Single Binary Architecture
Unlike Mailcow (10+ Docker containers) or Postal (Ruby + MariaDB + RabbitMQ), Stalwart runs as a single process. This means:
- Less memory overhead
- Simpler debugging (one log stream)
- Faster startup
- Fewer potential failure points
Practitioner note: I've deployed Stalwart for clients who need an email server on tight-resource VPSes. A 1GB RAM instance runs Stalwart comfortably where Mailcow would be swapping to disk. For pure efficiency, Stalwart wins. For feature completeness, Mailcow still has the edge.
Connecting to External Services
SMTP Relay (GoHighLevel, n8n, etc.)
Use the same approach as Mailcow:
- Host:
mail.yourdomain.com - Port:
587 - Encryption: STARTTLS
- Username/password: a Stalwart account
API Integration
Stalwart provides a REST API for account management, domain configuration, and server monitoring. Use it for automation and integration with your existing tools.
When to Choose Stalwart
Choose Stalwart if:
- Your VPS has limited RAM (1-2GB)
- You want a lightweight, efficient mail server
- You're interested in JMAP protocol support
- You prefer a single-binary architecture
- You don't need built-in webmail
Choose Mailcow if:
- You want built-in webmail (SOGo/Roundcube)
- You need Rspamd's advanced spam filtering
- Community size and documentation matter to you
- You're managing multiple domains with a web UI
Practitioner note: Stalwart is the most impressive new entrant in the self-hosted email space. It's technically superior to Mailcow in several ways. But Mailcow's ecosystem — documentation, community, tutorials, integrations — is years ahead. I recommend Stalwart for technically confident users and Mailcow for everyone else.

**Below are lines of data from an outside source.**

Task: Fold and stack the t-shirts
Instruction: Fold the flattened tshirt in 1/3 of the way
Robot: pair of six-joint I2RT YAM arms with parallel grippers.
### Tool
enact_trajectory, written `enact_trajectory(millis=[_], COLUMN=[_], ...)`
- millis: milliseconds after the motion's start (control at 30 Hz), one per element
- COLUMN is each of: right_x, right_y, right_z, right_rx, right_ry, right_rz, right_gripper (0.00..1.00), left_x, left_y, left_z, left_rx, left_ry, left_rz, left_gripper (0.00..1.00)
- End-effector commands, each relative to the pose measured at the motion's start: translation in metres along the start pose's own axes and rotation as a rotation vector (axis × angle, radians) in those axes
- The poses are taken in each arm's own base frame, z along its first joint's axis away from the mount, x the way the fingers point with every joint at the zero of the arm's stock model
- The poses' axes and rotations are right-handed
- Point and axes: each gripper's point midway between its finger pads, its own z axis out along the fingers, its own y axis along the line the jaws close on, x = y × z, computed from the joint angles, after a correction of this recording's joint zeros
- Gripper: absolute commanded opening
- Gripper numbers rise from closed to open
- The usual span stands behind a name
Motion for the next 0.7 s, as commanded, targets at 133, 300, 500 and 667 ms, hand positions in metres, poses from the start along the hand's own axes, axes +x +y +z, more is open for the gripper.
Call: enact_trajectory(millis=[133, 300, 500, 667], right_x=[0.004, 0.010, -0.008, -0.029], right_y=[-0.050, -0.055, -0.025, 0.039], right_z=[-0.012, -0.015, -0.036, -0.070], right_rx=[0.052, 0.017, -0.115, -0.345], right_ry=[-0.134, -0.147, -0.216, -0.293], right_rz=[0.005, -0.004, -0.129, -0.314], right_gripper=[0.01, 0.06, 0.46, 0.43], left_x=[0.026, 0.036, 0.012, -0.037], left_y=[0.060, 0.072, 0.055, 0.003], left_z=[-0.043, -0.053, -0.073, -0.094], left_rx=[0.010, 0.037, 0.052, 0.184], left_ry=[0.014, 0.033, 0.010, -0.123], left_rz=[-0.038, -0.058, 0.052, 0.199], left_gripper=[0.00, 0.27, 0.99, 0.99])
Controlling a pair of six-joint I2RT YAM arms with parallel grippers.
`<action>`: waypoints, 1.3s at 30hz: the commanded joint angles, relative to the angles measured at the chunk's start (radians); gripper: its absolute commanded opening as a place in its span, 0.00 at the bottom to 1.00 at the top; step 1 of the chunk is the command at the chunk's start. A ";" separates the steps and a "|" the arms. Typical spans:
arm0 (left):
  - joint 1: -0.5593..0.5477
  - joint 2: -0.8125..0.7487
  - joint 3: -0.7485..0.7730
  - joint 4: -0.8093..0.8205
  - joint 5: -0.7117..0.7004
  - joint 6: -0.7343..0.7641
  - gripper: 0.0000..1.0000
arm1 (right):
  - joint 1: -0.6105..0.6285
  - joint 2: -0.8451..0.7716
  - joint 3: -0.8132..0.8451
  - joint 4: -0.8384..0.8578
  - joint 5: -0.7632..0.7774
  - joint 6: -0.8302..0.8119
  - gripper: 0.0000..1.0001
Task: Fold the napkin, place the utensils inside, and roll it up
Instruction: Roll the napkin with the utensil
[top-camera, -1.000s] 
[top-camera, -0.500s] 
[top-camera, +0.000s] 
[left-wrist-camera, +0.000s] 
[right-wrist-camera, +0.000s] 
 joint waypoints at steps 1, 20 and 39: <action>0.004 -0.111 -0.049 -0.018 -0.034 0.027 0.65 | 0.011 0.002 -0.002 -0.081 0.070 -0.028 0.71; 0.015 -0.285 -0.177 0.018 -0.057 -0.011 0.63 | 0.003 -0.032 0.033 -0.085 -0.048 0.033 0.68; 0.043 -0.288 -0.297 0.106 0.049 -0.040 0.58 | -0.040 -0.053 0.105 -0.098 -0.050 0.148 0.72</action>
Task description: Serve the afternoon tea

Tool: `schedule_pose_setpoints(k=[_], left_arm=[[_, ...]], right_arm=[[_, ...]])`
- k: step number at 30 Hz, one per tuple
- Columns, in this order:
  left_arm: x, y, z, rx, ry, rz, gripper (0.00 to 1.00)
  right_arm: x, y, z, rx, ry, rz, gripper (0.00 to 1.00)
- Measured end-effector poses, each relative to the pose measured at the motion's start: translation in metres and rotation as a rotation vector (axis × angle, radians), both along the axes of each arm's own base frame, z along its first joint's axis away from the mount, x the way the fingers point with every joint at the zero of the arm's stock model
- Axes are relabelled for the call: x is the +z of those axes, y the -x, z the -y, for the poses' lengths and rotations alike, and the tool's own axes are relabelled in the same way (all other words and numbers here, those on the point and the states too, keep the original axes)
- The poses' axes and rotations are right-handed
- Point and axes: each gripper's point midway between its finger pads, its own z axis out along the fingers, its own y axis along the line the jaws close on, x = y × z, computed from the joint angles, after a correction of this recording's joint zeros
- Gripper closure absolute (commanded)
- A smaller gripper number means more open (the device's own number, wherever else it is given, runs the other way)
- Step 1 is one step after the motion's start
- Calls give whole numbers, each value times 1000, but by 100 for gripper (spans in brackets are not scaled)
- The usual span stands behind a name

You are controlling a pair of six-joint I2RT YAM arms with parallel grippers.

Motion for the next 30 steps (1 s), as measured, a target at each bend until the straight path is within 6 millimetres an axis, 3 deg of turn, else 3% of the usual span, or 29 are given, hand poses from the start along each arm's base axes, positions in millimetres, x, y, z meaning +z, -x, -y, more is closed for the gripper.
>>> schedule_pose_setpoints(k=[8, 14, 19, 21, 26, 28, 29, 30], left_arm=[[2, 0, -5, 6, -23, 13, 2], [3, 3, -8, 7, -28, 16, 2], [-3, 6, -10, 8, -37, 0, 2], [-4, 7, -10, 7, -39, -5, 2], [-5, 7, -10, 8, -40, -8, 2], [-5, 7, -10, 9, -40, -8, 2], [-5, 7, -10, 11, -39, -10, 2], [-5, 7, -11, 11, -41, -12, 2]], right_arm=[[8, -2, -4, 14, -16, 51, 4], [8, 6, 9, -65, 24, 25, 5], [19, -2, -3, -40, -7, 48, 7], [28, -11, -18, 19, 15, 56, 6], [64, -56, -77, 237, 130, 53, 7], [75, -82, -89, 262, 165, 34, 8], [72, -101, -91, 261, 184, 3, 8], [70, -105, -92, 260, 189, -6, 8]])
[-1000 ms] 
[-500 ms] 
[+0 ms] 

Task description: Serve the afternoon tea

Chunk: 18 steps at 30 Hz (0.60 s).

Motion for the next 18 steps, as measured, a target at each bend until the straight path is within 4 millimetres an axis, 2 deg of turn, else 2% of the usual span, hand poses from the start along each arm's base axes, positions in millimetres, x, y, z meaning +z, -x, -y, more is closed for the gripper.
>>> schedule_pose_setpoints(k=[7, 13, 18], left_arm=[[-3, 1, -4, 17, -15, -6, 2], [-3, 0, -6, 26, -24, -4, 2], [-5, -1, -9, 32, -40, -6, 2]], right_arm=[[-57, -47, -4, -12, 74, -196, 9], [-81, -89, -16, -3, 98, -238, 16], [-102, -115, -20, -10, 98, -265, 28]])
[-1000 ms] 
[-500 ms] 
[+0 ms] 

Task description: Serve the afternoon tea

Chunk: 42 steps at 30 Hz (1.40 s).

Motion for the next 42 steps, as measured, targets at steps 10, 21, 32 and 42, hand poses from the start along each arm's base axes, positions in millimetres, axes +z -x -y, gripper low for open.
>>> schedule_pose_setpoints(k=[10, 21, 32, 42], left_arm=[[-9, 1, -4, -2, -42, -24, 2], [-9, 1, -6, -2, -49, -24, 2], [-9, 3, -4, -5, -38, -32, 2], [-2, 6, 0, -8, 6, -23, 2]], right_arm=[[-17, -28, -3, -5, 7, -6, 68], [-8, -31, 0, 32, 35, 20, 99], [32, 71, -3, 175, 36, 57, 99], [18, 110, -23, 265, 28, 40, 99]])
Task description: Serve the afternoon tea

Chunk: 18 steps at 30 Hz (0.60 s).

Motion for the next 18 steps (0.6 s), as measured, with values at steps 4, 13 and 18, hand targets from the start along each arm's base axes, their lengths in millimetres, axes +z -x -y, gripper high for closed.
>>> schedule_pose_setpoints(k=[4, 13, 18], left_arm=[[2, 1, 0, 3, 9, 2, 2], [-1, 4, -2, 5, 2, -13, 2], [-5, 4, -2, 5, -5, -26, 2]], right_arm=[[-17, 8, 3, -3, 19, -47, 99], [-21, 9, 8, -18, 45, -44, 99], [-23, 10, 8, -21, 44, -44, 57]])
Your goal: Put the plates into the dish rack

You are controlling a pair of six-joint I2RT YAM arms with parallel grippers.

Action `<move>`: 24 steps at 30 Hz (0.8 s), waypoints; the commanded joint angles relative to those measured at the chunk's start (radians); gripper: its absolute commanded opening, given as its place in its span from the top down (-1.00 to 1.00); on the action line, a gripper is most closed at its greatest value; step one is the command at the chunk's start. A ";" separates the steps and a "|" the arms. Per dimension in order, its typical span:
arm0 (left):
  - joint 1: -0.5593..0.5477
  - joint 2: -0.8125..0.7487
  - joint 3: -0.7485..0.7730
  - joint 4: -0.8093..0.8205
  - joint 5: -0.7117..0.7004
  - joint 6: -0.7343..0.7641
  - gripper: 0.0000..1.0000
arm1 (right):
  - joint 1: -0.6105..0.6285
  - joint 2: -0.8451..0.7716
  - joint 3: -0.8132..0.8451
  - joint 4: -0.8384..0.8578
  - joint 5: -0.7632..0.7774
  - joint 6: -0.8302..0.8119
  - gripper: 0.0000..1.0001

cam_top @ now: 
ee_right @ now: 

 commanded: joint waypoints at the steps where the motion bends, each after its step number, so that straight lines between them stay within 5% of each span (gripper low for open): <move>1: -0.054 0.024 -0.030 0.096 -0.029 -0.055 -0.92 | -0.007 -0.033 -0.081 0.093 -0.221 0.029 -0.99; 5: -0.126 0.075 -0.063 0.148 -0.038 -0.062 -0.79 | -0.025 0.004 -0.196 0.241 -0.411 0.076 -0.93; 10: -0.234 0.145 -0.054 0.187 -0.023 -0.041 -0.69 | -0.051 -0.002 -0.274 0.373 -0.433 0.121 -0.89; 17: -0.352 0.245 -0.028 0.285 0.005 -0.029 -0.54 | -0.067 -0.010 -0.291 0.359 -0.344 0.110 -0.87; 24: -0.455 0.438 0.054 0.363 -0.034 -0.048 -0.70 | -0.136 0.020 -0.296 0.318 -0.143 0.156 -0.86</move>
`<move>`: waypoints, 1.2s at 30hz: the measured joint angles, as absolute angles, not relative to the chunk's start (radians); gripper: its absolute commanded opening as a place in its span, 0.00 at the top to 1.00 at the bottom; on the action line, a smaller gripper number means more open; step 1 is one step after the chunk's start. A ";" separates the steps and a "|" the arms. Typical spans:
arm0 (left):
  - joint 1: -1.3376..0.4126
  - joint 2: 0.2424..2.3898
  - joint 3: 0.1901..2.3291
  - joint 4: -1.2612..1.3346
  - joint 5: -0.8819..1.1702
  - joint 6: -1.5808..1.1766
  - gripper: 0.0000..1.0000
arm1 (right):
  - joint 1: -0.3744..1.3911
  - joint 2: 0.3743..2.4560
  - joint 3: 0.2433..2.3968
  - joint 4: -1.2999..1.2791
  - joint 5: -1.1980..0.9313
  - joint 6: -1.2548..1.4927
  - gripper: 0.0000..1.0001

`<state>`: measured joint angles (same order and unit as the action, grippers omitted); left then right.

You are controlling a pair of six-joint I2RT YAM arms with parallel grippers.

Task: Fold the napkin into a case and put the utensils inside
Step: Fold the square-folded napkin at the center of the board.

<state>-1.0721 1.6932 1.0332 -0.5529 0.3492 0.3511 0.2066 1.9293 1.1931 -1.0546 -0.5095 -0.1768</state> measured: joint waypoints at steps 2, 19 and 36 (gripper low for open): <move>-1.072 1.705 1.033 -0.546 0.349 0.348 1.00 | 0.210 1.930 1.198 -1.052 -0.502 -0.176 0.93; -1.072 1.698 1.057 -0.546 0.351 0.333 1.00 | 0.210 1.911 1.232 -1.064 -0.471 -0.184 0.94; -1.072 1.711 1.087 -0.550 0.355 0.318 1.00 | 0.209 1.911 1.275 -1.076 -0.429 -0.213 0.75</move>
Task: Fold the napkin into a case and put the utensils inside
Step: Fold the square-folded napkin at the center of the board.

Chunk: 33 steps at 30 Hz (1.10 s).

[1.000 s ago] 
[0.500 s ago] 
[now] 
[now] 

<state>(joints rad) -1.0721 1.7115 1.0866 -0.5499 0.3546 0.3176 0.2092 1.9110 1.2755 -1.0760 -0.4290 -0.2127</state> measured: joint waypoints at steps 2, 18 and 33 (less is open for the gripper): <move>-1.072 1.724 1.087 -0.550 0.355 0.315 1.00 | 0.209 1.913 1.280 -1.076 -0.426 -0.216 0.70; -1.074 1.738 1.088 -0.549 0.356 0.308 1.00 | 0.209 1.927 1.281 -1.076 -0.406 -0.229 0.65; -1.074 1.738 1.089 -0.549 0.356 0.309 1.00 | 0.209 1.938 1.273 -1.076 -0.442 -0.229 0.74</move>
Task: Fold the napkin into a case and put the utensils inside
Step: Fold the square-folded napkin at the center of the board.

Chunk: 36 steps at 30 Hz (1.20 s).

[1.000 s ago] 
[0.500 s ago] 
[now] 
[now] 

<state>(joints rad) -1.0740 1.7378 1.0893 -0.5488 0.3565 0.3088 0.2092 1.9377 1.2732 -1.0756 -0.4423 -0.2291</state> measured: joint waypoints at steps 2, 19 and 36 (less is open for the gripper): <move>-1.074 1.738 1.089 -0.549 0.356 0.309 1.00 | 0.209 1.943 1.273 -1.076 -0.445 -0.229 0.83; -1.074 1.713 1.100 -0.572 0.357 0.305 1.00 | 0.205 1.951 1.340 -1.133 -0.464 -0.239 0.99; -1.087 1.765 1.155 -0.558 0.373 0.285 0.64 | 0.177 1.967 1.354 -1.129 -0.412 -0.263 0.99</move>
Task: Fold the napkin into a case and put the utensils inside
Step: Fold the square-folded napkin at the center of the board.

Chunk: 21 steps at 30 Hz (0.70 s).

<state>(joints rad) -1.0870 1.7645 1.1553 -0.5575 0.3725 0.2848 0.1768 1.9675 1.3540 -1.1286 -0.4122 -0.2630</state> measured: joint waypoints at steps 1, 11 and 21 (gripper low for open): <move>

Practitioner note: Watch Stalwart's development closely. The Rust email server space is maturing fast. Within 1-2 years, Stalwart may overtake Mailcow as the default self-hosted recommendation. The performance advantages are significant.
If you're evaluating self-hosted email options and want guidance on which platform fits your use case, schedule a consultation — I'll help you choose and deploy the right solution.
Sources
- Stalwart: Official Documentation
- Stalwart: GitHub Repository
- RFC 8620: JMAP Protocol
- Mailcow: Documentation (for comparison)
v1.0 · April 2026
Frequently Asked Questions
What is Stalwart Mail Server?
Stalwart is an open-source email server written in Rust. It provides SMTP (sending/receiving), IMAP (mailbox access), JMAP (modern API protocol), and a web admin panel in a single binary. It's designed to be lightweight, fast, and easy to deploy.
Is Stalwart better than Mailcow?
Stalwart uses less resources (512MB RAM vs 2GB for Mailcow), is faster due to Rust, and supports JMAP. Mailcow has a more mature ecosystem, better documentation, built-in webmail (SOGo/Roundcube), and larger community. Choose Stalwart for efficiency, Mailcow for features.
Can Stalwart handle high email volume?
Yes. Rust's performance means Stalwart handles high throughput with minimal resources. It's suitable for 100K+ emails/month on modest hardware. For extreme volume (1M+/month), KumoMTA is purpose-built for high-volume sending.
Does Stalwart include spam filtering?
Stalwart includes built-in spam filtering with configurable rules, DNS-based blacklist checking, and Bayesian filtering. It's not as feature-rich as Rspamd (used by Mailcow), but handles standard spam filtering without external dependencies.
How do I migrate from Mailcow to Stalwart?
Export mailboxes from Mailcow via IMAP sync, set up Stalwart with the same DNS records, import mail via IMAP, update MX records to point to Stalwart, and decommission Mailcow. Plan for 1-2 days of migration with parallel running.